§ What you need to do
Where a line in the listing below holds "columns", add it to the tally, and reply with that tally alone.

----- Data provided -----

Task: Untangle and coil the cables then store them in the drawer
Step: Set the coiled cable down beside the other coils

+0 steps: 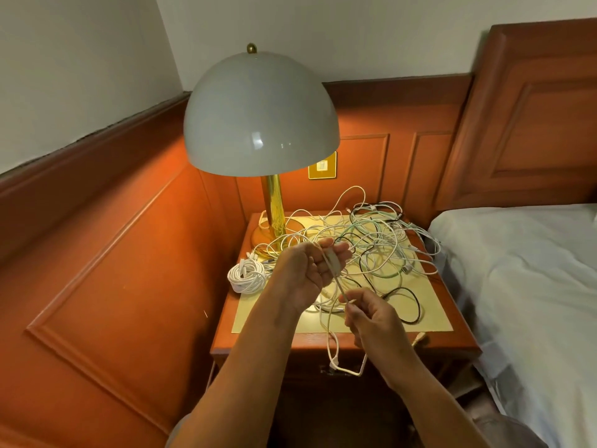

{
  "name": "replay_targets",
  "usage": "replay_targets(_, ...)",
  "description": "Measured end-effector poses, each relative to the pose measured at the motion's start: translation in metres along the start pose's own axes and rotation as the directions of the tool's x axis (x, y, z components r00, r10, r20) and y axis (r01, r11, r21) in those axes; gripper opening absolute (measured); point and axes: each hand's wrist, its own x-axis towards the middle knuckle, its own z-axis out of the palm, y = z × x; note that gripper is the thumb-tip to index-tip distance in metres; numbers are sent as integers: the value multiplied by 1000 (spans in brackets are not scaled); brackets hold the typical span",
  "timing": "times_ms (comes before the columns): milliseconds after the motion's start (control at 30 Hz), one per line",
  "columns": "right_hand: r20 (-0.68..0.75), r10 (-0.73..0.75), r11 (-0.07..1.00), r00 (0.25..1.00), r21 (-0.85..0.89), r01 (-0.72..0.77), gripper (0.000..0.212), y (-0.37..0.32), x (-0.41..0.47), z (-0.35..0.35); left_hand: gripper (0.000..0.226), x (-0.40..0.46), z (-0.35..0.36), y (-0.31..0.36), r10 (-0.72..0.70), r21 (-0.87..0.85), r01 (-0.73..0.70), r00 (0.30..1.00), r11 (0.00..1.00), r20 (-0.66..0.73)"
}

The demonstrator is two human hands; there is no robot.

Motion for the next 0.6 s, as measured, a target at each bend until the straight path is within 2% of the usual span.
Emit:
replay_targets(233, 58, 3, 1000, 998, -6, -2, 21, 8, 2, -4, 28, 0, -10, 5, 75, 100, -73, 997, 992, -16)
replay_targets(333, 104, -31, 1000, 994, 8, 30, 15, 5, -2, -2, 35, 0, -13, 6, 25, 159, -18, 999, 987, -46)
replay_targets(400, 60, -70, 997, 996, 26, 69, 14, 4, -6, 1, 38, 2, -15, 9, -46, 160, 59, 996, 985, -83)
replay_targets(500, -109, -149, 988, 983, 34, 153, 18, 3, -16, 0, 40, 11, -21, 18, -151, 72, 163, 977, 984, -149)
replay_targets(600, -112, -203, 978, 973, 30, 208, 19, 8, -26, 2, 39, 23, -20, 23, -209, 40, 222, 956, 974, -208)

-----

§ Answer to this problem
2